Work order:
Below are some records; state how many of their lines contain the word "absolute", and add nothing.

Task material:
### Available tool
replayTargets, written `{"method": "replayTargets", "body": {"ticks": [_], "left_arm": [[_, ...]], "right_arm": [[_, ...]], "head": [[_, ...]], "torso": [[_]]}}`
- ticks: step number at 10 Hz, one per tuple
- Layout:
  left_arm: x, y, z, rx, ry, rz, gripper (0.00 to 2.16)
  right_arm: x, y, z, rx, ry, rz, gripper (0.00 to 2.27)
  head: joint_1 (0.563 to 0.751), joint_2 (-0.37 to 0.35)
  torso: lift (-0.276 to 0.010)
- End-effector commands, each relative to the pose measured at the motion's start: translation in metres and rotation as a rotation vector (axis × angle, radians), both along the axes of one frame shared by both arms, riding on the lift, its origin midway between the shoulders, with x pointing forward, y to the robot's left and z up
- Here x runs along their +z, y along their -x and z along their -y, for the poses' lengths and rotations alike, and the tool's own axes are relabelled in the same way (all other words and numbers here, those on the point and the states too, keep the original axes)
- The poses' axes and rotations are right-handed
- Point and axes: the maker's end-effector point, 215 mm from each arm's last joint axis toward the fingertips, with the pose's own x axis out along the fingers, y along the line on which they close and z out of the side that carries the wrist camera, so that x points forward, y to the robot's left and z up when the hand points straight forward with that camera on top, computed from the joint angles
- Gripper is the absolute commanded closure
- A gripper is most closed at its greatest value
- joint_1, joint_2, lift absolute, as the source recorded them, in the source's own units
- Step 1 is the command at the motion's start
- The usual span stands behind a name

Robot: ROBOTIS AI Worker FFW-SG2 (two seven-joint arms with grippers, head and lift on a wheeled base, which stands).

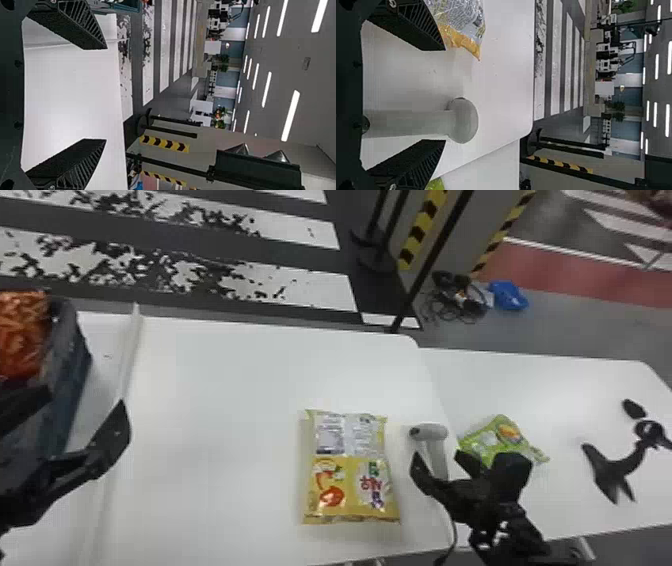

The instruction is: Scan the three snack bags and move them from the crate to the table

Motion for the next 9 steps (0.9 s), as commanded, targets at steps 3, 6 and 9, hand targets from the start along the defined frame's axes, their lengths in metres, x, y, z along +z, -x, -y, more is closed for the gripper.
{"method": "replayTargets", "body": {"ticks": [3,6,9], "left_arm": [[-0.005,0.003,-0.001,-0.002,-0.008,-0.012,0.03],[-0.004,0.002,-0.003,0.002,-0.010,-0.008,0.03],[-0.004,0.001,-0.002,0.000,-0.009,-0.009,0.03]], "right_arm": [[-0.024,-0.022,0.026,-0.012,0.037,-0.085,0.05],[-0.049,-0.023,0.033,0.006,0.009,-0.189,1.23],[-0.046,-0.022,0.028,0.008,-0.003,-0.206,2.14]], "head": [[0.695,-0.340],[0.695,-0.350],[0.695,-0.350]], "torso": [[-0.062],[-0.062],[-0.062]]}}
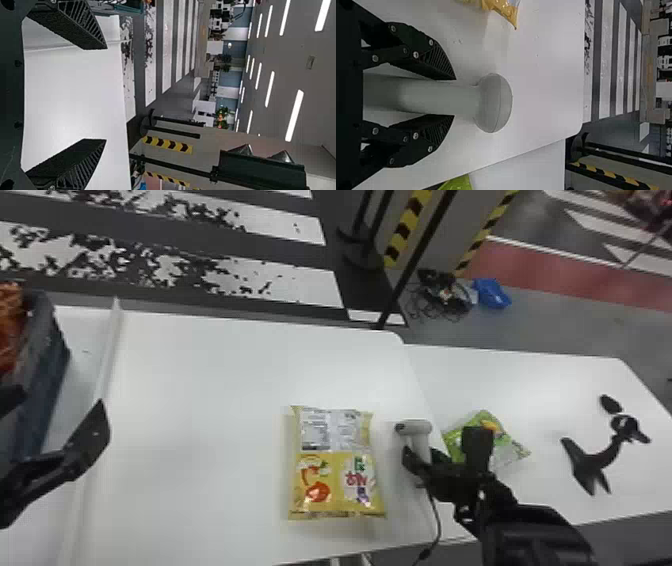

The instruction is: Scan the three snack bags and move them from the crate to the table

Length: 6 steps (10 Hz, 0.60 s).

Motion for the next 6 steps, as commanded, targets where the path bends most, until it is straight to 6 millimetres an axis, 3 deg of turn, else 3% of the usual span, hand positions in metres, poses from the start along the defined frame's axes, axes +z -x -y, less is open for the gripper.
{"method": "replayTargets", "body": {"ticks": [1,3,6], "left_arm": [[0.000,-0.001,0.001,-0.001,0.000,0.000,0.03],[0.002,-0.001,-0.001,0.005,0.001,0.005,0.03],[0.003,-0.003,0.002,0.004,0.001,0.007,0.03]], "right_arm": [[0.016,-0.004,0.000,-0.008,0.009,0.035,2.14],[0.052,-0.003,-0.006,-0.024,0.033,0.078,2.14],[0.106,-0.004,-0.046,-0.022,0.004,0.112,2.14]], "head": [[0.695,-0.350],[0.695,-0.350],[0.695,-0.334]], "torso": [[-0.062],[-0.062],[-0.062]]}}
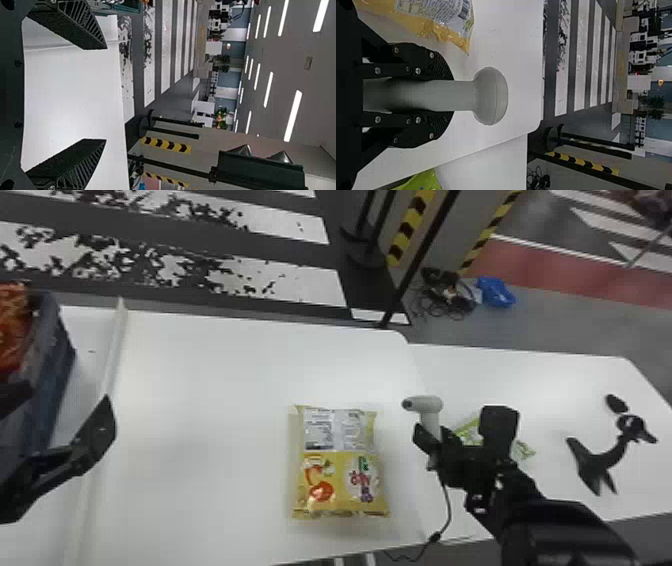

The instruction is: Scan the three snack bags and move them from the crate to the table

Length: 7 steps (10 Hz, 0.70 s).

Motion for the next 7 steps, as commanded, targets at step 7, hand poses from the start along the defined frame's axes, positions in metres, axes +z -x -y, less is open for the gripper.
{"method": "replayTargets", "body": {"ticks": [7], "left_arm": [[0.000,-0.003,-0.003,0.005,-0.009,-0.002,0.03]], "right_arm": [[-0.009,-0.012,-0.114,0.106,-0.087,-0.054,2.13]], "head": [[0.695,-0.170]], "torso": [[-0.062]]}}
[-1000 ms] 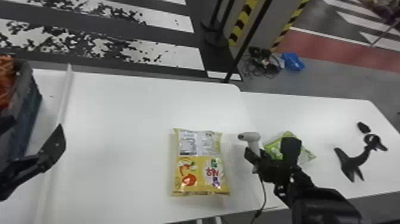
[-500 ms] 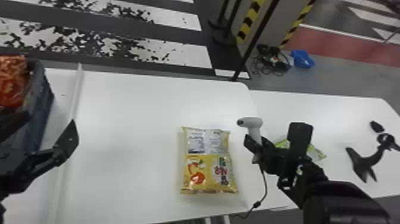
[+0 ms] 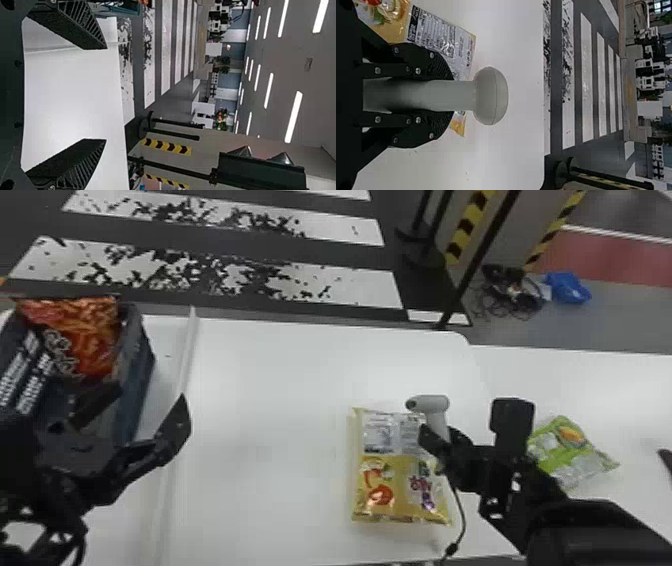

Written solution:
2